USBDriveby Device Can Install Backdoor, Override DNS Settings in Seconds

Samy Kamkar has a special talent for turning seemingly innocuous things into rather terrifying attack tools. First it was an inexpensive drone that Kamkar turned into a flying hacking platform with his Skyjack research, and now it’s a $20 USB microcontroller that Kamkar has loaded with code that can install a backdoor on a target machine in a few seconds and hand control of it to the attacker.

Kamkar has been working on the new project for some time, looking for a way to install the backdoor without needing to use the mouse and keyboard. The solution he came up with is elegant, fast and effective. By using code that can emulate the keyboard and the mouse and evade the security protections such as local firewalls, Kamkar found a method to install his backdoor in just a couple of seconds and keep it hidden on the machine. He loaded the code onto an inexpensive Teensy USB microcontroller.

Kamkar said the stickiest problem with the whole thing was figuring out how to move various windows around on the screen without the mouse.

“The fun applications are when you can mount an attack pretty simply,” Kamkar said in an interview. “In general, it’s a pretty simple attack. Figuring out how to move things took the most time.”

[youtube https://www.youtube.com/watch?v=aSLEq7-hlmo?rel=0&w=560&h=315]

The USBdriveby attack Kamkar devised is somewhat similar to the work done by Karsten Nohl and Jacob Lell on the BadUSB attack. But Kamkar said he had done nearly all of the work on his code before Nohl and Lell disclosed their findings at Black Hat this summer.

“Karsten’s attack is much more sophisticated. He’s rewriting the flash memory on the USB,” Kamkar said. “The way he’s adjusting the network preferences is by emulating a network device.”

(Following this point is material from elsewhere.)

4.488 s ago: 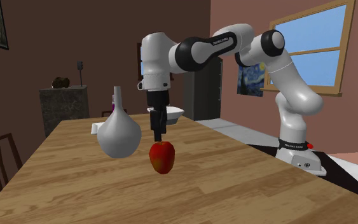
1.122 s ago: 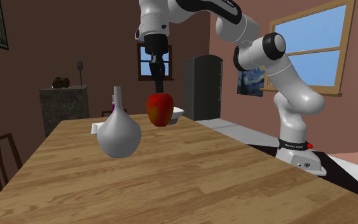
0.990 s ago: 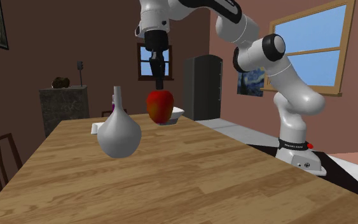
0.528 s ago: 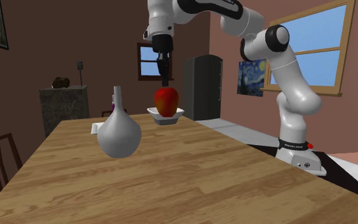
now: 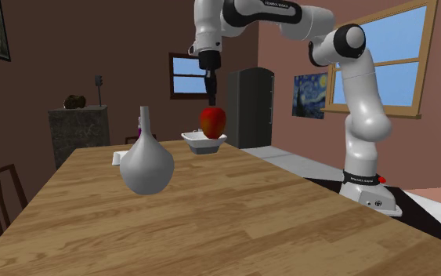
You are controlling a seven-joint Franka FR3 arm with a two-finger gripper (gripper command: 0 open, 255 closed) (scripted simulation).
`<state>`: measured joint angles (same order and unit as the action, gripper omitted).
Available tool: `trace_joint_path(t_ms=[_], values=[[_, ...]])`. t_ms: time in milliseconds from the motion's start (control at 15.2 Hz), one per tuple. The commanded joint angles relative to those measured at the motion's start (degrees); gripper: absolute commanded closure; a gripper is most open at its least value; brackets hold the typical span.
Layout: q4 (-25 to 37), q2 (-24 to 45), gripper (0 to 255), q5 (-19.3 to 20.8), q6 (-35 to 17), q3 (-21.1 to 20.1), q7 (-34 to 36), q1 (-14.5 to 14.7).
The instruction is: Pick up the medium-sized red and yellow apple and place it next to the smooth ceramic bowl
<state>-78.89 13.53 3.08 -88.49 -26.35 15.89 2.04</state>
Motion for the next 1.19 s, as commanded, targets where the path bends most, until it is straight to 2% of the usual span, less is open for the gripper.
trace_joint_path(t_ms=[0,528,1122], values=[[-1.7,-1.6,255,-0.8,-0.2,1.0,-3.1,-2.2],[-6.6,-5.9,255,-2.5,-1.0,5.3,-14.3,-9.4],[-6.1,-5.7,255,-2.4,-0.4,10.4,-26.1,-16.1]])
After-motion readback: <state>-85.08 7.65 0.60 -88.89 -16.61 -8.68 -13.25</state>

In both cases, the attack takes advantage of the trust that computers have in any USB device that’s inserted. Kamkar’s USBdriveby attack can be executed in a matter of seconds and would be quite difficult for a typical user to detect once it’s executed. In a demo video, Kamkar runs the attack on OS X, but he said the code, which he’s released on GitHub, can be modified easily to run on Windows or Linux machine. The attack inserts a backdoor on the target machine and also overwrites the DNS settings so that the attacker can then spoof various destinations, such as Facebook or an online banking site, and collect usernames and passwords. The backdoor also goes into the cron queue, so that it runs at specified intervals.

“In the video, I slow it down quite a bit, but it could be done in a few seconds. The terminal backdoor could be done in a second. You don’t want to send more than sixty characters a second. To an average user, I don’t think they’d find it. You could look in the cron tab and find the backdoor. But if someone modifies it, then maybe not,” he said. A forensics person would find it, but I don’t know if I’d even notice if you did it to my machine.”

Kamkar is hopeful that other researchers will look at his code and build on it, looking for other uses for it.

“It would be cool if people came up with different attack vectors, maybe have it read an address book or something, especially if they can escalate privileges,” he said. “A lot of people don’t think that it will work if they’re not logged in as an admin. But all I need to do is plant this, and it’s still listening. So if you go in as a normal user and escalate privileges to admin, then I have that.”